1. Go to Deposits > Deposit arrangements > CSV Templates and click "Add CSV Template" to create a CSV template:

a. Select metadata fields from the right column and double-click or drag them to the left column and click "Save" to save the template.

See "Additional Information" for example csv with basic metadata fields.

2. Go to Deposits > Deposit arrangements > Content Structures

a. Select the "CSV Loader Converter" under Add Content Structure and click "Add" to create a new content structure for the CSV file.

b. Give the new content structure a name, link it to the appropriate CSV template (drop-down), and choose the appropriate Generate CSV Option (drop-down).

c. Download the newly-created CSV template by clicking on the "Download CSV Template" button and save locally.

d. Click "Save" to save the newly-create content structure.

3. Go to Deposits > Deposit arrangements > List of Submission Formats and click "Add Submission Format"

It's possible to create either a "Detailed CSV" which requires submission of a csv and zip files or an "NFS Acquiring" which only requires submission of the csv, as long as the "File Original Path" includes a resolvable URL to the source file.

If using Detailed CSV use the default "Detailed CSV" submission format which is not editable (as of Rosetta v4.2.1).

If using NFS Acquiring:

a. Under "Submission Format Details" add the following:

Name: <mandatory>

NFS Path: (e.g. /mnt/operational_shared/sipTmpDir/test_load)

Allow Navigation: Yes

Min. Number of Files: 1

4. Go to Producers > Deposit Arrangements > Material Flow List and click "Add Material Flow"

a. Update the following mandatory fields:

Material Flow Definition (manual or automated)

-Name: <add name>

-Internal: No

Technical Definitions

-Select content structure: <add content structure defined in step 2. above>

-Select submission format: <add submission format defined in step 3. above>

Descriptive Definitions

-Select Metadata form: <add a metadata form appropriate for CSV ingest>

b.
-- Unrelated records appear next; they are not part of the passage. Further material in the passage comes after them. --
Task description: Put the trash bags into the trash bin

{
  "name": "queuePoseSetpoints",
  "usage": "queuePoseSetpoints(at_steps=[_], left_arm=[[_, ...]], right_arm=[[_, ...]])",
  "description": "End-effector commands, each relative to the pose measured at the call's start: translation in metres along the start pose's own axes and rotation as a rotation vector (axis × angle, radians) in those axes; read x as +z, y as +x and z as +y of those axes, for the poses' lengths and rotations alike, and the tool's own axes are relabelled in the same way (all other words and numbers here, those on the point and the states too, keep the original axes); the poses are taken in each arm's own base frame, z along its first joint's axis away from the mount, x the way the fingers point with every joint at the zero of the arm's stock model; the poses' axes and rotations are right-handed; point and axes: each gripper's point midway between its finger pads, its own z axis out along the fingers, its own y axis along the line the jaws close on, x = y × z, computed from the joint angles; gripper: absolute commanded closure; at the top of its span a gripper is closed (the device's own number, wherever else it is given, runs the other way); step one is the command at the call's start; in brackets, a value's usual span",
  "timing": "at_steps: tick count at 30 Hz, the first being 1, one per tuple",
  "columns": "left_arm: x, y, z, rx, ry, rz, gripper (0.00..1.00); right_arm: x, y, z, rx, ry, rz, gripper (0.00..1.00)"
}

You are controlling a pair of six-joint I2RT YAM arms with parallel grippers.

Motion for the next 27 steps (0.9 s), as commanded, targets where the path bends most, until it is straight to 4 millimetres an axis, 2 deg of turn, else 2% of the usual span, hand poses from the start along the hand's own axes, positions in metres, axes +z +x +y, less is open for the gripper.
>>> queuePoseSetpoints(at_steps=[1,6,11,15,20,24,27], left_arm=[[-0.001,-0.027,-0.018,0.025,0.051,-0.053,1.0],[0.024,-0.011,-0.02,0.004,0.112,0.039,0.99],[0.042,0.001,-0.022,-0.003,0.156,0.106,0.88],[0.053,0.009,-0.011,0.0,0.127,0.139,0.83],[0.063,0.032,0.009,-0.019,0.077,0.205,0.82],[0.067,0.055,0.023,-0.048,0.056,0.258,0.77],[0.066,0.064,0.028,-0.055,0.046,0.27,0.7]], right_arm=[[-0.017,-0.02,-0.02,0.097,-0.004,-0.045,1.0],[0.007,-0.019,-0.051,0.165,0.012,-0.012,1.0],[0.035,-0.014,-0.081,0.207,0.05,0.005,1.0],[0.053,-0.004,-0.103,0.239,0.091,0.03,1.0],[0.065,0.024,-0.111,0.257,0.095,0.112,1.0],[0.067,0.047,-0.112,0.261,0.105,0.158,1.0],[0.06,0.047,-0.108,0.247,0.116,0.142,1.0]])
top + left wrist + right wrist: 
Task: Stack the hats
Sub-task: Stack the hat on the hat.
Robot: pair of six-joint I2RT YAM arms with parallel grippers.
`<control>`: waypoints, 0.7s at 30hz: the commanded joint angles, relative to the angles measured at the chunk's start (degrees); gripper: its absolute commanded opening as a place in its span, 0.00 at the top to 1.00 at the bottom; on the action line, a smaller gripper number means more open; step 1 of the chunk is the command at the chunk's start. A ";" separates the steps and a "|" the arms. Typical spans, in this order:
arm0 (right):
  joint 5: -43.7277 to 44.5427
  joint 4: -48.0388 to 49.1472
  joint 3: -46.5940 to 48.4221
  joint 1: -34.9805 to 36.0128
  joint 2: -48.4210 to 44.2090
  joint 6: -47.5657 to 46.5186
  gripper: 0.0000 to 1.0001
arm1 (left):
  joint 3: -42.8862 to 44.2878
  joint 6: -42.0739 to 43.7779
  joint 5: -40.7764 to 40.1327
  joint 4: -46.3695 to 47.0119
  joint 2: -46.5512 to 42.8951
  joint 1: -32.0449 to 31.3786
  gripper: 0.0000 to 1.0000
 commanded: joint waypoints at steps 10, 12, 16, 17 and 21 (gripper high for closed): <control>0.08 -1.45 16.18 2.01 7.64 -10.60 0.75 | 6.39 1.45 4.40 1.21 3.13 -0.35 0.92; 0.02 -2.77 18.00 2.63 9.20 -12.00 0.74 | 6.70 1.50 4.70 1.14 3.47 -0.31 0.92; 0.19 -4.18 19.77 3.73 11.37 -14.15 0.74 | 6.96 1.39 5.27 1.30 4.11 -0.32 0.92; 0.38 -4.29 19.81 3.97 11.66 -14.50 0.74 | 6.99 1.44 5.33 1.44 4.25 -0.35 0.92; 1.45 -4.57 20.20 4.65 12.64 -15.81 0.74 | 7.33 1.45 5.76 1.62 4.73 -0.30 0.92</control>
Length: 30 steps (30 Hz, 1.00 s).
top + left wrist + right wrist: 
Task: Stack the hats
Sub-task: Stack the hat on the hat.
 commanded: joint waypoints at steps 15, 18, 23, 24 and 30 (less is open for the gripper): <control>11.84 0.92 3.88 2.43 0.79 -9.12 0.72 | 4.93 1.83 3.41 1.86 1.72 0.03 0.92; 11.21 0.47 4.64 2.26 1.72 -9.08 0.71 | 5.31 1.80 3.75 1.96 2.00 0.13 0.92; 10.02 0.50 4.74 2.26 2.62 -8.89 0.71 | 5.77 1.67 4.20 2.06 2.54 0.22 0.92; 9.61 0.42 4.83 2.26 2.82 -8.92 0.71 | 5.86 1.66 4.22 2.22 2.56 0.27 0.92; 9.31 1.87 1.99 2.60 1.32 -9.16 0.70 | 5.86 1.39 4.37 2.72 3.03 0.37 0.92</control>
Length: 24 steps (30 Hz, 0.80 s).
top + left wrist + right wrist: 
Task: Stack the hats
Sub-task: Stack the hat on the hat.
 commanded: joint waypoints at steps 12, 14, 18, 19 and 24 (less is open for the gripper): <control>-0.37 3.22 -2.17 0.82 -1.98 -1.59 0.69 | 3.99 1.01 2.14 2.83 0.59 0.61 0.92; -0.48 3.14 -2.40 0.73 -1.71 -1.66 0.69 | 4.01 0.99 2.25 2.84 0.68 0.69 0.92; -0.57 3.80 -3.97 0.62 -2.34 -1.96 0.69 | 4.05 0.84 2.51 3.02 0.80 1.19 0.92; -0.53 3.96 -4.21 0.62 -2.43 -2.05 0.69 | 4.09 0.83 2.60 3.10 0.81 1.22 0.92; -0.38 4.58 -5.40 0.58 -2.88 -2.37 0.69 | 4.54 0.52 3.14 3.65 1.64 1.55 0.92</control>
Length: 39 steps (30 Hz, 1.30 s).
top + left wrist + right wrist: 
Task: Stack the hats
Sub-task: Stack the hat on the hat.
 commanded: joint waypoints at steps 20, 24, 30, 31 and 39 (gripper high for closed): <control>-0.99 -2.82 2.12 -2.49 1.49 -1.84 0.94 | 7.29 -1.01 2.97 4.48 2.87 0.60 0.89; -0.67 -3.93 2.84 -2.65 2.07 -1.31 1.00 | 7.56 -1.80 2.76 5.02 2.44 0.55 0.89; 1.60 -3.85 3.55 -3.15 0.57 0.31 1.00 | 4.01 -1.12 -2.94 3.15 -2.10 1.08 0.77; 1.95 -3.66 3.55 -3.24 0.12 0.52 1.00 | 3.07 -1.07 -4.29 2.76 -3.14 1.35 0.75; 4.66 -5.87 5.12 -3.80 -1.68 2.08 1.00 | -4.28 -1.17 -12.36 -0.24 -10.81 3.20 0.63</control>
Click "Save" to save the Material Flow

5. Deposit with the material flow and review the log and BIRT reports for results.

Additional Information

CSV Workflow Recording (6 minutes)

Example CSV metadata Fields to include (see also attached file here):

SIP: Title (DC)

Collection: Publish Collection [Title (DC) and Is Part Of (DCTERMS) are added automatically]

IE: Title (DC), Creator (DC), Type (DC), Identifier (DC), Identifier - URI (DC), Description (DC), Date (DC), Subject (DC), IE Entity Type

REP: Preservation Type, Usage Type

NOTE: Rosetta only allows for one PRESERVATION_MASTER preservation type per IE.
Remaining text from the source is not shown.